TREM2 Gene Compound Heterozygosity in Neurodegenerative Disorders

Background: Homozygous variants of the TREM2 and TYROBP genes have been shown to be causative for multiple bone cysts and neurodegeneration leading to progressive dementia (NHD, Nasu-Hakola disease). Objective: To determine if biallelic variants of these genes and/or oligogenic inheritance could be responsible for a wider spectrum of neurodegenerative conditions. Methods: We analyzed 52 genes associated with neurodegenerative disorders using targeted next generation sequencing in a selected group of 29 patients (n=14 Alzheimer's disease, n=8 frontotemporal dementia, n=7 amyotrophic lateral sclerosis) carrying diverse already determined rare variants in exon 2 of TREM2. Molecular modeling was used to get an insight into the potential effects of the mutation.
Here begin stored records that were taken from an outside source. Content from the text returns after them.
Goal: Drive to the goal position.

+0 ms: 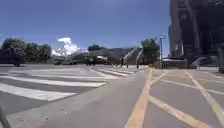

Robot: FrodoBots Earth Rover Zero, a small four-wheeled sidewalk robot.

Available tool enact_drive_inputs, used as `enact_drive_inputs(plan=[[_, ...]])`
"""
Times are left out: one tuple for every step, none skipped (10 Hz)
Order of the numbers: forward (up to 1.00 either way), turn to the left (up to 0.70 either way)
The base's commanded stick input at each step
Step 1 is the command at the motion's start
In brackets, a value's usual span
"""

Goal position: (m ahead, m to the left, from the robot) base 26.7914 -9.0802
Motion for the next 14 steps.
enact_drive_inputs(plan=[[0.45,0.00],[0.45,0.00],[0.45,0.00],[0.45,0.00],[0.45,0.00],[0.45,0.00],[0.45,0.00],[0.45,0.00],[0.45,0.00],[0.45,0.00],[0.45,-0.13],[0.45,-0.27],[0.45,-0.27],[0.45,-0.25]])
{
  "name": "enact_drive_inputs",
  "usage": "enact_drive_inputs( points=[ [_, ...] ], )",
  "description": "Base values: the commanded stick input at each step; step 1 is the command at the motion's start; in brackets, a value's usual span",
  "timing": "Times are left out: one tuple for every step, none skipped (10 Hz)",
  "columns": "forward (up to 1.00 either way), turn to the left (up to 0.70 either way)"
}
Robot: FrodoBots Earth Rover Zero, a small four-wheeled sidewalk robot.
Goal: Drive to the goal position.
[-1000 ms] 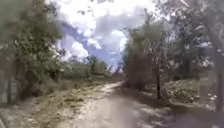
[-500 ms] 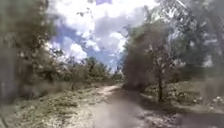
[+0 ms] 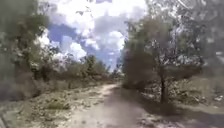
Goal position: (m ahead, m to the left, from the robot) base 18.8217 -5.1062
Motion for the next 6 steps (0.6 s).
enact_drive_inputs(
  points=[
    [0.70, 0.00],
    [0.70, 0.00],
    [0.70, 0.00],
    [0.70, 0.00],
    [0.70, 0.00],
    [0.70, 0.00]
  ],
)
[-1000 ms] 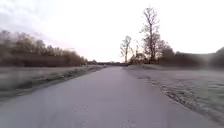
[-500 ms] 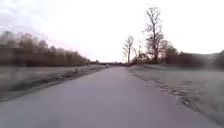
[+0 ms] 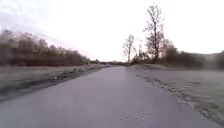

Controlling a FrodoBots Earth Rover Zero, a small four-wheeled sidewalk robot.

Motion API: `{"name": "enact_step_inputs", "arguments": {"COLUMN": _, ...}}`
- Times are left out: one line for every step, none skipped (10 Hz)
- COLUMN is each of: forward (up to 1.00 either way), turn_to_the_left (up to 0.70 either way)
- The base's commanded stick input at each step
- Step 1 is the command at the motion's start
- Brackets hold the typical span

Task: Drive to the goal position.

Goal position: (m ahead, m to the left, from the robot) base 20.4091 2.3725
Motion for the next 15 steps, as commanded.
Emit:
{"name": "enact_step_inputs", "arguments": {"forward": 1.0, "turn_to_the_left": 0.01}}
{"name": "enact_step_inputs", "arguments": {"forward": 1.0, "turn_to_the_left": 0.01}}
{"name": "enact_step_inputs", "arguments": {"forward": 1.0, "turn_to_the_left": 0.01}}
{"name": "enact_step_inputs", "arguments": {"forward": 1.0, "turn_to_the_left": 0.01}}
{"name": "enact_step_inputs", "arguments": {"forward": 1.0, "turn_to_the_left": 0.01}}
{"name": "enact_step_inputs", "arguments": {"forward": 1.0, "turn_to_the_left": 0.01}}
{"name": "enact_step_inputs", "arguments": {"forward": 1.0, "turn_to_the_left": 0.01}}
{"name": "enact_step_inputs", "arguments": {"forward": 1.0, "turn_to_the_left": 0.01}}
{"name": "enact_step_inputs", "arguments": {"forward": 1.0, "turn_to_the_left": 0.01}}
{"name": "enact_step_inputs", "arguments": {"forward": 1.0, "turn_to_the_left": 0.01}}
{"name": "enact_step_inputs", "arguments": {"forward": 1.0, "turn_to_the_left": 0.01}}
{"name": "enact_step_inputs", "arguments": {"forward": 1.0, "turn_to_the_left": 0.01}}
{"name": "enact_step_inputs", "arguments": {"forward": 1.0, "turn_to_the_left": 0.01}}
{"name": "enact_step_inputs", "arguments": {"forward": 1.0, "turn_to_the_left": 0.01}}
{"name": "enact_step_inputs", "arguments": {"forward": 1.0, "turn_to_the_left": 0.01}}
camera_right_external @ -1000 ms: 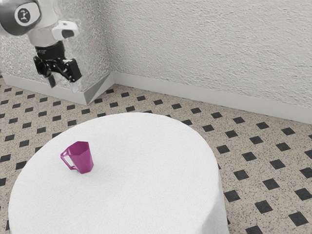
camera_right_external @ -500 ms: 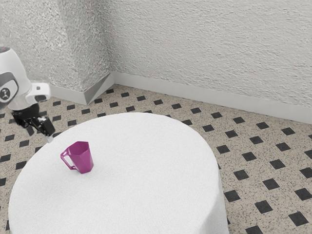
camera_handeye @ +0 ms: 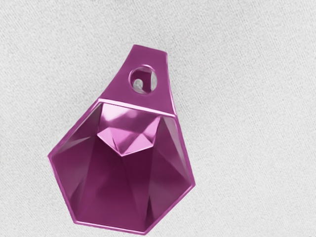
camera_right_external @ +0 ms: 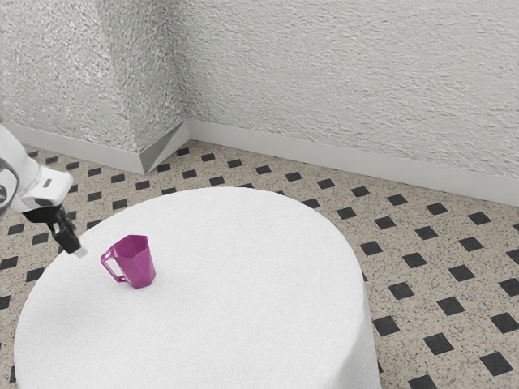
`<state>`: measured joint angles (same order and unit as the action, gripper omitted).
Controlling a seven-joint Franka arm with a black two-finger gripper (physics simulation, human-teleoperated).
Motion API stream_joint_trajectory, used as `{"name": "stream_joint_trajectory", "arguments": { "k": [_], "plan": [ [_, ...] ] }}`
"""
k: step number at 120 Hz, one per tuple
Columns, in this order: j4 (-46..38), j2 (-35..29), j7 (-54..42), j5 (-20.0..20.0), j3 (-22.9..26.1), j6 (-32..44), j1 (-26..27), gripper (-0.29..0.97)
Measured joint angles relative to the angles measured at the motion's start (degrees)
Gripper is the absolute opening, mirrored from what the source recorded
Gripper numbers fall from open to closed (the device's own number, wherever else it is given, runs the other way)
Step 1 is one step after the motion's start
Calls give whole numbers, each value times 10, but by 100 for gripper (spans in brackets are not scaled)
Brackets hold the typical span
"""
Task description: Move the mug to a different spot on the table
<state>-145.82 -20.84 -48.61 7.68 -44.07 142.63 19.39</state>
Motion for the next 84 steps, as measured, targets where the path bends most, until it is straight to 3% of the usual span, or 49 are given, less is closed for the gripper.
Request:
{"name": "stream_joint_trajectory", "arguments": {
  "k": [33,45,84],
  "plan": [
    [1,34,-134,-14,-112,38,107,66],
    [2,36,-170,-24,-175,51,166,66],
    [3,39,-252,-73,-239,88,241,66]
  ]
}}
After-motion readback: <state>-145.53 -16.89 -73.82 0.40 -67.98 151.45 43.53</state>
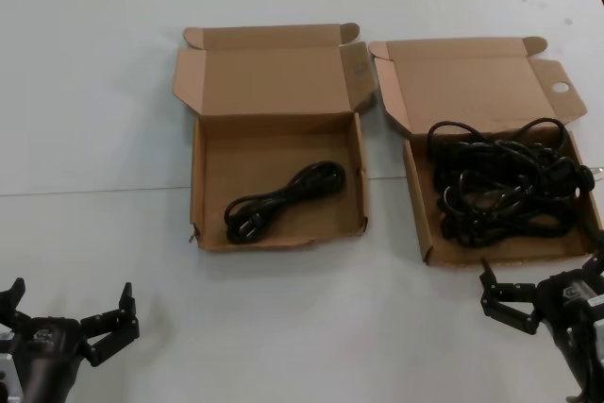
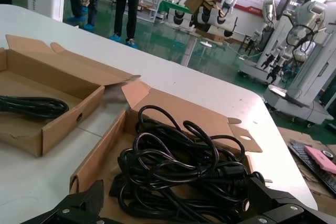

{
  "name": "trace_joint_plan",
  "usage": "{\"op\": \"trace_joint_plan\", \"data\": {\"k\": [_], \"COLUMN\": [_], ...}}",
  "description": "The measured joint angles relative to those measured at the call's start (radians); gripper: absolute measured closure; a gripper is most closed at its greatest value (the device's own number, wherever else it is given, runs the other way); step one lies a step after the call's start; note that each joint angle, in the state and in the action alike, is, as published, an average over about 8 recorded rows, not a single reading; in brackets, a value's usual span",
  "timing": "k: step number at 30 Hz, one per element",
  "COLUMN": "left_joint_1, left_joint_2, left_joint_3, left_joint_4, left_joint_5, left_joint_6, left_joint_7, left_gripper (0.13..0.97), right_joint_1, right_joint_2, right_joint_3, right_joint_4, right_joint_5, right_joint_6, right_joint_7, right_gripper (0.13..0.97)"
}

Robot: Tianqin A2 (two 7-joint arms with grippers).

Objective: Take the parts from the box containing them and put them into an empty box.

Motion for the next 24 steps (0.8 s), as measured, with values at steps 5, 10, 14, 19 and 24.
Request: {"op": "trace_joint_plan", "data": {"k": [5,10,14,19,24], "left_joint_1": [0.0,0.0,0.0,0.0,0.0], "left_joint_2": [0.0,0.0,0.0,0.0,0.0], "left_joint_3": [0.0,0.0,0.0,0.0,0.0], "left_joint_4": [0.0,0.0,0.0,0.0,0.0], "left_joint_5": [0.0,0.0,0.0,0.0,0.0], "left_joint_6": [0.0,0.0,0.0,0.0,0.0], "left_joint_7": [0.0,0.0,0.0,0.0,0.0], "left_gripper": [0.132,0.132,0.132,0.132,0.132], "right_joint_1": [0.0,0.0,0.0,0.0,0.0], "right_joint_2": [0.0,0.0,0.0,0.0,0.0], "right_joint_3": [0.0,0.0,0.0,0.0,0.0], "right_joint_4": [0.0,0.0,0.0,0.0,0.0], "right_joint_5": [0.0,0.0,0.0,0.0,0.0], "right_joint_6": [0.0,0.0,0.0,0.0,0.0], "right_joint_7": [0.0,0.0,0.0,0.0,0.0], "right_gripper": [0.129,0.129,0.129,0.129,0.129]}}
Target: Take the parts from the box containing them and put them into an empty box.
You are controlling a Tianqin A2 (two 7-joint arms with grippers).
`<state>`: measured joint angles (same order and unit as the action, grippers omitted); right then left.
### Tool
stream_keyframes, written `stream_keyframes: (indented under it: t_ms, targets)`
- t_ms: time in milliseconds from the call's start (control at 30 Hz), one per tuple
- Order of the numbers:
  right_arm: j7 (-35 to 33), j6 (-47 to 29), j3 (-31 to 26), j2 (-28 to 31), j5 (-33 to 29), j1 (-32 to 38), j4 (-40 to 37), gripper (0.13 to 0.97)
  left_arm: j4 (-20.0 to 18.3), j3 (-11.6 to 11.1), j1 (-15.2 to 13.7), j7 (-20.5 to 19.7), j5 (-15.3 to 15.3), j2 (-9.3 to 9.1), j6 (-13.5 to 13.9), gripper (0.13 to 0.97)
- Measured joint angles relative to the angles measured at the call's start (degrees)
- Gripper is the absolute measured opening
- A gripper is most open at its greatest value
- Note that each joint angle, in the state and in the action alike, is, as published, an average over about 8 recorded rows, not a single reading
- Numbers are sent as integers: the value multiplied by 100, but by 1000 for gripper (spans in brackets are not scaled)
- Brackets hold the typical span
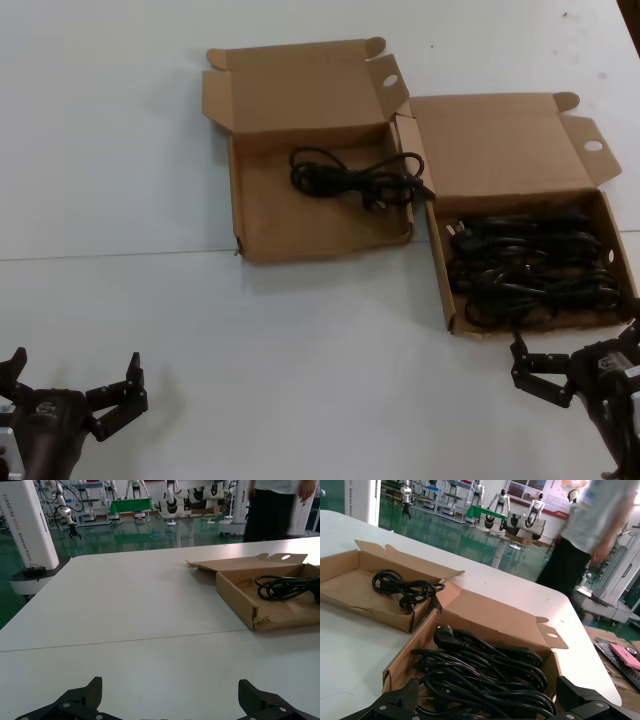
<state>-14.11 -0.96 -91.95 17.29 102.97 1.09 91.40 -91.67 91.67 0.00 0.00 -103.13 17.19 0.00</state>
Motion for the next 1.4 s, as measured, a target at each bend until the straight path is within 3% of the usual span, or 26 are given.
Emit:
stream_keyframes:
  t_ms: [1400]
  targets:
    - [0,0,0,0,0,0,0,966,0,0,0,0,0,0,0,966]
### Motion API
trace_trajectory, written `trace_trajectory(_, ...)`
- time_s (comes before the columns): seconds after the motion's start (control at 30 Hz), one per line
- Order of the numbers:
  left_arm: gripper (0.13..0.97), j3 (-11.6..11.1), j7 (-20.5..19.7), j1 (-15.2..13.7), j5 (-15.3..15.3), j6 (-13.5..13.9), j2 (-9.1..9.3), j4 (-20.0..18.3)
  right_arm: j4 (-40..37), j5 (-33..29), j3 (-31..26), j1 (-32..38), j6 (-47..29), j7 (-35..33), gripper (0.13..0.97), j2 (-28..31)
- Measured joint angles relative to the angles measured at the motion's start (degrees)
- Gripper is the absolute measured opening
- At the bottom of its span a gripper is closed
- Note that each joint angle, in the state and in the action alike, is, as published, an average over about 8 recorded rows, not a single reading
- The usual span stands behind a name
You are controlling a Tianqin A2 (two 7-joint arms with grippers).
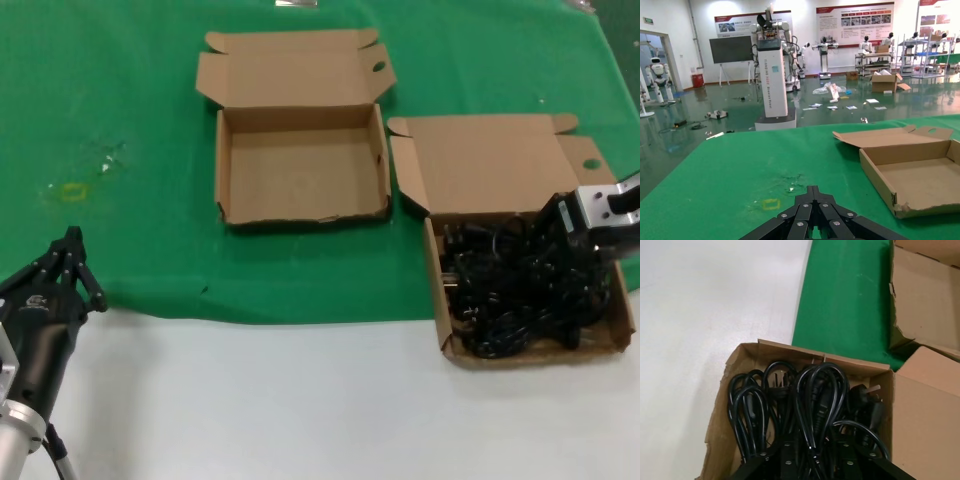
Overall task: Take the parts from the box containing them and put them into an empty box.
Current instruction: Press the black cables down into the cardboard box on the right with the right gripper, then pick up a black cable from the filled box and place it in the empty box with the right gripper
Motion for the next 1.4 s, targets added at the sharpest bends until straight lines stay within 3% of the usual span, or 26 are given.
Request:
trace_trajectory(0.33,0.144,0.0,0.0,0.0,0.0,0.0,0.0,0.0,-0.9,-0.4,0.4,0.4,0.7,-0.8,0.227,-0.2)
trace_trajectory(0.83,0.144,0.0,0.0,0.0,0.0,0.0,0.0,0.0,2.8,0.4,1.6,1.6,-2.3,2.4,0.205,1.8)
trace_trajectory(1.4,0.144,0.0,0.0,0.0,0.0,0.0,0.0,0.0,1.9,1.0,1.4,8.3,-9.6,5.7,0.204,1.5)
Results: We identified a novel mutation c.401_406delinsTCTAT; p.(Asp134Valfs*55) in exon 3 of TREM2 in an Alzheimer's disease patient also carrying the p.Arg62His TREM2 variant. Molecular modeling revealed that the identified mutation prevents anchoring of the TREM2 protein in the membrane, leaving the core of the Ig-like domain intact. Conclusion: Our results expand the spectrum of neurodegenerative diseases, where the carriers of biallelic mutations in TREM2 have been described for Alzheimer's disease, and highlight the impact of variant burden in other genes on phenotypic heterogeneity.